Burma’s new day dawns

By January 26, 2012

Burma (MNN) — Burma's civilian government seems to be
keeping on the path toward democracy and freedom.

The United States kept its promise too, meeting action with
action. Patrick
Klein with Vision Beyond Borders says, "I really believe it's an answer to prayer. I  believe this because a lot of people have
been praying, and God is bringing this to the forefront. It's an exciting time, and I
never thought that we would see this."

In his most recent visit, Klein
says the climate in the country is very different. The team saw pictures of
Aung San Suu Kyi on billboards and covers of magazines, and there were articles
about her in several newspapers; that would have been outlawed in the past. The
people there seem excited and filled with hope at the changes.

Klein explains, "Hillary
Clinton was there in December, and she said that if they would stop the tribal
violence and release more political prisoners, they would work to normalize
relations with the U.S." Other reforms included easing restrictions on
media and civil society, and legalizing the main opposition political party.   

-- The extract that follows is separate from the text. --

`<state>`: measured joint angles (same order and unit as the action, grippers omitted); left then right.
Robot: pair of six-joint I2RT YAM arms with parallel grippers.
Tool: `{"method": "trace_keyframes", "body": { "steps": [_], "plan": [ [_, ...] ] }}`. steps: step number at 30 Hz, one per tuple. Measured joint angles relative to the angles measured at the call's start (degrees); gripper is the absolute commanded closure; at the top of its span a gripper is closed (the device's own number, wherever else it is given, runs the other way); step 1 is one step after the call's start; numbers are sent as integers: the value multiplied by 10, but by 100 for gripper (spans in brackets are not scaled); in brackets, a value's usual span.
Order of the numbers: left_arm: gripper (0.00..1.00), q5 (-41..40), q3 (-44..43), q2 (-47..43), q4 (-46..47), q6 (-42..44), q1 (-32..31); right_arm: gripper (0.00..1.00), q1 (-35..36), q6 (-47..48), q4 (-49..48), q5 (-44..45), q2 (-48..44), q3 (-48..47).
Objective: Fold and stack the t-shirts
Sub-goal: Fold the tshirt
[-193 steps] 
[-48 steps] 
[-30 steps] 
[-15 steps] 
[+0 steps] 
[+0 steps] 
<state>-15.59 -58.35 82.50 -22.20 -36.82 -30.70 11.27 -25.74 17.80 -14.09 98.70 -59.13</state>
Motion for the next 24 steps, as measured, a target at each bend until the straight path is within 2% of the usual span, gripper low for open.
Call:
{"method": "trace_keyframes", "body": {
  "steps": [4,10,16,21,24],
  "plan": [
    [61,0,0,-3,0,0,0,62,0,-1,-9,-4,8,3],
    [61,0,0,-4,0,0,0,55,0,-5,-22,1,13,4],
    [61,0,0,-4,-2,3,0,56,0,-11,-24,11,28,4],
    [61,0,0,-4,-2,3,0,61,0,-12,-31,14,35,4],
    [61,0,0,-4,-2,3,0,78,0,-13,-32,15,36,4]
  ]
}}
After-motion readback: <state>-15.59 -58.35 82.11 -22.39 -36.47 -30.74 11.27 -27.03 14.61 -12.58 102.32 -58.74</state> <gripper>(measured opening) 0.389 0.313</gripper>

The question is: will it stick? Obvious concerns about broken promises
surface. The military regime has made
and broken many accords with various ethnic groups over the course of their
decades-long struggle. 

However, Klein says this time feels different. "As far
as we know, there has been a ceasefire signed with the Karen leaders. We're
seeing changes. I'm constantly in touch with our contact inside Burma, and he's saying
these changes are real, they are lasting, and it's starting to affect the whole
country."

On March 30, 2011, military leaders formally handed power to
the "civilianized" government led by President Thein Sein. Klein remains cautiously optimistic. While
there have been scattered reports of attacks on the Karen despite the ceasefire,
he says it is takes a while for news to trickle into the outlying regions. Still, changing the mindset of a generation
will take some time. "There are a lot
of landmines. It'll take quite a while to remove those, but as far as I
understand with Aung San Suu Kyi, she's really working to try to help the tribals,
as well. They're getting a voice, which is good."

Since the restoration of civilian rule, Burmese leaders have
also opened the door for humanitarian groups to conflict areas, establishing a national human rights commission. Vision Beyond Borders is responding.  "We're working on setting up a program
to sponsor more kids. We're in the process of building more orphanages.
Hopefully, the refugees will be able to come back in and we can put them in the
homes, and we'll be able to help them re-build their villages as well. It's kind of a shift. It's like we've got to get the Gospel in as
well as helping with more humanitarian aid. "

Pray for Burma. The changes are exhilarating, but they also
come with a threat. After 50 years of repression, it's natural to
be eager. However, opening too fast allows not
only good but also bad things to come in. Klein says, "What
we're praying for is that they'll slowly open up and really protect the country
and not let the human traffickers come in. We're also praying that the church
will be wise and discerning and not allow false doctrines and
deceptions to come in."

Please pray that truth will be revealed
in this entire situation in Burma. Pray also for wisdom for leaders who are involved
in negotiations with the Burmese government.

Hope. It shines from the faces of
people on the streets. And it's infectious. The
team is looking forward to new freedoms and what they might mean for Gospel
outreach. "I think it will be a lot easier to travel. There won't be the restrictions that there had
been. I think it will also be easier for the church in Burma to reach out to
their own country."

Prayer is making a difference. Continue to pray for Burma.